The only sight more visually appealing than the sunset that evening came from the herb tostada. Another contradiction on a plate. With the herbs and flowers on the top blocking the diner’s view from what lay beneath it is easy to be surprised by the heaviness of it all. Brought about by its deep fried base glued to the fauna by a puree of oysters. It was perhaps the pièce de résistance of the evening.
Dungeness crab soaked in pine nuts followed shortly thereafter, serving as a precursor to one of the biggest deviations from the staples of the Willows of the night. Gone were the rich buttery pan chicken drippings. Instead replaced with crab brain goodness for our bread to soak in and absorb. We hope its not too much to ask to make this a permanent replacement on the menu.
As the sun set on the day we opted to finish the meal as we started – outside on the patio. With a friend in tow no matter how much one wanted to stay inside the numbers were in the opposition`s favour. Within an hour of sitting outside the sun had disappeared and the patio blankets brought another type of warmth. Cold birch tea marked the completion of the savoury courses while quince and candied rosemary cleansed the palette.
Having prefaced our dining companion with the statement that dessert was historically a weaker point at the Willows (barring the last two winters where they served us ice cream – something that can never let you down) the finale was a surprising end to a superb meal. A combination of woodruff and nettles that formed a healthy version of cookies and cream.
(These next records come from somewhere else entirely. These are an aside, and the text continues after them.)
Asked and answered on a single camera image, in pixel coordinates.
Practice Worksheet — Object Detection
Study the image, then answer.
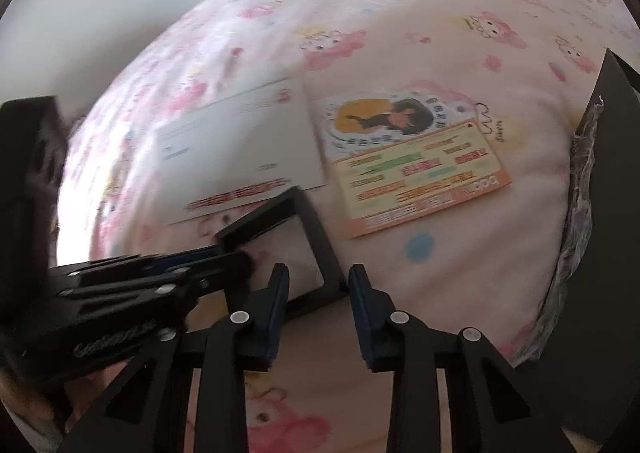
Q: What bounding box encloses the black square display case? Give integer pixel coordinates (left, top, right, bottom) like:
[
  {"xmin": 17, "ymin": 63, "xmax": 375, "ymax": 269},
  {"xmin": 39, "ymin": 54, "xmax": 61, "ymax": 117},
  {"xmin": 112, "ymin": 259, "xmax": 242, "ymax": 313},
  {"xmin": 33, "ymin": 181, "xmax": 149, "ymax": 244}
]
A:
[{"xmin": 217, "ymin": 186, "xmax": 349, "ymax": 319}]

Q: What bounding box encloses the white envelope with red print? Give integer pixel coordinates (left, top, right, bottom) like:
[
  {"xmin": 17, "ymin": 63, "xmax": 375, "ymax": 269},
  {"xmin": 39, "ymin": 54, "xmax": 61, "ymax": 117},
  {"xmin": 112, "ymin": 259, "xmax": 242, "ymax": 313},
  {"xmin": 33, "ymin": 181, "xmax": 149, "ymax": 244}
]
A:
[{"xmin": 155, "ymin": 80, "xmax": 328, "ymax": 226}]

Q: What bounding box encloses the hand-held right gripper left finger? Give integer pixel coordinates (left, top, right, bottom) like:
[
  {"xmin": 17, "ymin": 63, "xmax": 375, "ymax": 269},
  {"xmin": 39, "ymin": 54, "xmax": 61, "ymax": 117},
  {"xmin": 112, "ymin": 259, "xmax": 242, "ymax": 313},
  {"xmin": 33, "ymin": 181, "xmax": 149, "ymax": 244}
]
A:
[{"xmin": 60, "ymin": 265, "xmax": 291, "ymax": 453}]

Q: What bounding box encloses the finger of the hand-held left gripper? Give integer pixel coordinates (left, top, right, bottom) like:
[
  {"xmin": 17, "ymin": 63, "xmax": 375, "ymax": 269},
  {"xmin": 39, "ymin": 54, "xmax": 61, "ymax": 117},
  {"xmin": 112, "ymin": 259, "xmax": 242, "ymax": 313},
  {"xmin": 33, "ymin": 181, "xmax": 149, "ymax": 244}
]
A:
[
  {"xmin": 50, "ymin": 247, "xmax": 223, "ymax": 284},
  {"xmin": 55, "ymin": 252, "xmax": 253, "ymax": 314}
]

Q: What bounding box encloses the crumpled clear plastic wrap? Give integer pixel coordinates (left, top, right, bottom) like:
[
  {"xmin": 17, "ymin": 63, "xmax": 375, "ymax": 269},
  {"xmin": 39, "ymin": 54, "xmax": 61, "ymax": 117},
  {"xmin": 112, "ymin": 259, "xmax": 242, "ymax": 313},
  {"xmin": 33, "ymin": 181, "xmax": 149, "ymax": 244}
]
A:
[{"xmin": 542, "ymin": 96, "xmax": 607, "ymax": 364}]

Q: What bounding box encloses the clear sticker pack orange card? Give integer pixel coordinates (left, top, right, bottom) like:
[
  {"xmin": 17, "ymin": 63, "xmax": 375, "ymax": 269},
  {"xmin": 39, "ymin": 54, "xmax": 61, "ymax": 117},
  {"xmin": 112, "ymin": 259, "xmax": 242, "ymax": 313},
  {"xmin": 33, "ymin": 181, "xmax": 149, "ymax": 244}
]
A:
[{"xmin": 320, "ymin": 92, "xmax": 513, "ymax": 240}]

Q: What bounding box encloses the pink cartoon printed blanket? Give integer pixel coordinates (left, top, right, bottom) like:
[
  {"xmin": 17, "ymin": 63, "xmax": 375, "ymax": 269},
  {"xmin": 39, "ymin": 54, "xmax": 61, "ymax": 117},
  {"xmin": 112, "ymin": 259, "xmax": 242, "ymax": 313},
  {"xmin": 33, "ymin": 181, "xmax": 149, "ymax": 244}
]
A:
[{"xmin": 55, "ymin": 0, "xmax": 640, "ymax": 453}]

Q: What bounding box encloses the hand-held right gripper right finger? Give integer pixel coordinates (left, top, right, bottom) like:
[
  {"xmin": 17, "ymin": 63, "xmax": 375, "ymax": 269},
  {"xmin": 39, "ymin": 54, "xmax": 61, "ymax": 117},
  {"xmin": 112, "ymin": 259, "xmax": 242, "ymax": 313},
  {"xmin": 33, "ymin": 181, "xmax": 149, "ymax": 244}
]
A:
[{"xmin": 349, "ymin": 265, "xmax": 576, "ymax": 453}]

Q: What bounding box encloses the black cardboard box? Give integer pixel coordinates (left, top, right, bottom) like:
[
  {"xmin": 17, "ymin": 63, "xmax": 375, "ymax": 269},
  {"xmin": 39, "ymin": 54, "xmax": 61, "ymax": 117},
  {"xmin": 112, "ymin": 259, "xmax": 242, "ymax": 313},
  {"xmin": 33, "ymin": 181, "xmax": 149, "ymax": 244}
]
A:
[{"xmin": 539, "ymin": 48, "xmax": 640, "ymax": 453}]

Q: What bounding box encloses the person's left hand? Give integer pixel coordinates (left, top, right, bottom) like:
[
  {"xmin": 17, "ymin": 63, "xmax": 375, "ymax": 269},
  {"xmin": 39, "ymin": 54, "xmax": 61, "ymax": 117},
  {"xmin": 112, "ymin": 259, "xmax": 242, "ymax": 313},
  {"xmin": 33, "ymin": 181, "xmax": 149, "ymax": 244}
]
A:
[{"xmin": 60, "ymin": 360, "xmax": 136, "ymax": 429}]
Looking back at the most number of courses we have had at the Willows, our only longing would have been for larger quantities. But alas, we should know by now that to dine at the Willows is not to gorge but to appreciate a variety of impeccable ingredients and techniques brought about in small and precise quantities.
Resided to the fact that we would miss the 10 p.m. ferry ride back to the mainland, we relaxed with our stomachs pleased and our minds refreshed from a good meal accompanied by good conversation.
It had been four years since we ate a spring meal at the Willows Inn and it is a true delight for us to see the growth and development of the team and the restaurant. Although time has a way of making one forget, there is very little doubt in our minds that after seven visits to this restaurant, this meal was the culmination of all our visits.
We now look back at this fleeting meal as both playful and extraordinary. It very well may have been a dream. A dream of spring. Reality or fantasy, after the turbulent winter we just had, literally and figuratively, we deserved this one.
To view pictures of this meal in its entirety and previous visits, please click on the links below:
Thanks for reading and happy eating,
Carla and Sonny
Note: The title of this post is taken from George RR Martin’s planned title for the seventh installment in the Song of Ice and Fire series.